Os Caminhos da Saúde e da Felicidade...

O texto abaixo, escrito pelo amigo José Augusto Barros (Professor de Medicina Social, graduado em Filosofia, Medicina e História, com Doutorado e Pós-Doutorado em Epidemiologia na Espanha), pessoa que respeito muito, me foi dado pelo próprio autor. Leitor deste humilde Blog, a quem agradeço por ser um dos dois ou três que possuo, transmito sua mensagem, escrita num momento delicado. O título já fala por si:


OS CAMINHOS DA SAÚDE E DA FELICIDADE



Tentando explicar o fenômeno Saúde/Doença

"É inerente a todo ser humano, desde priscas eras, a busca da saúde e da felicidade. As estratégias para consecução das mesmas é que se ajustam, ao longo da história da humanidade, ao progresso contínuo no âmbito das diversas ciências, além das concepções de natureza filosófica ou das modificações de ordem sócio-econômica que foram ocorrendo ao longo do tempo.

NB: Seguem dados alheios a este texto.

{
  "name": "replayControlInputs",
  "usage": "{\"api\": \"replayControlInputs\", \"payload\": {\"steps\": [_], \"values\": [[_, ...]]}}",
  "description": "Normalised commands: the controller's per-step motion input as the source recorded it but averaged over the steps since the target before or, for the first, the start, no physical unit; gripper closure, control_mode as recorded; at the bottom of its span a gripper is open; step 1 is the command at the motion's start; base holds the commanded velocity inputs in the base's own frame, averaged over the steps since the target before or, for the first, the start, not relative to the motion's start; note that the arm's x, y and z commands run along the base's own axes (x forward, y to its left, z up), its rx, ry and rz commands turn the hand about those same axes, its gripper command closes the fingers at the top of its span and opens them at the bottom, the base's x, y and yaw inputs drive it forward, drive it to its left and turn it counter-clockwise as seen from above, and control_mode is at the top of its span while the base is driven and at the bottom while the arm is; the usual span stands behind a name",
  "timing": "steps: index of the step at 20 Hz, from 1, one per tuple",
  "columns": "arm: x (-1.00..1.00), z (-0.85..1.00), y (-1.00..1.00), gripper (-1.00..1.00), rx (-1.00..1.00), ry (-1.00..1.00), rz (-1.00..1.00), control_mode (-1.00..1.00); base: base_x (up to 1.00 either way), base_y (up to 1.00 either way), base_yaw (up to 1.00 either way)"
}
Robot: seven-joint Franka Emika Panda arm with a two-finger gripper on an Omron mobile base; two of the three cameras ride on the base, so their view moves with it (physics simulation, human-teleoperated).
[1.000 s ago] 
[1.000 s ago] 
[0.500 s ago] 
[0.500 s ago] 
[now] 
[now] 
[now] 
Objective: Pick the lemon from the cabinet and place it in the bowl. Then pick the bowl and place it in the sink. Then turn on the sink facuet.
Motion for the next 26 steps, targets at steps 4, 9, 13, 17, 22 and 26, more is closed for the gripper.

Na trajetória evolutiva das concepções e das práticas sobre a saúde e a doença poderiam ser identificados alguns paradigmas que, começando com a visão mágico-religiosa, na antiguidade, termina na abordagem do modelo biomédico ou mecanicista, predominante nos tempos de hoje.

Avanço significativo no pensamento médico ocorre quando se dá um desvio do foco de interesse das forças sobrenaturais para o portador da doença, passando a mesma gradativamente, a ser vista como um fenômeno natural, passível de ser compreendido e liberado da intromissão de forças divinas ou malévolas, mesmo que as mesmas sobrevivam em nossa sociedade atual. Esse novo enfoque, que pode ser designado como medicina empírico-racional teve seus primórdios no Egito (papiros com fragmentos de textos médicos datam de três mil anos antes de Cristo).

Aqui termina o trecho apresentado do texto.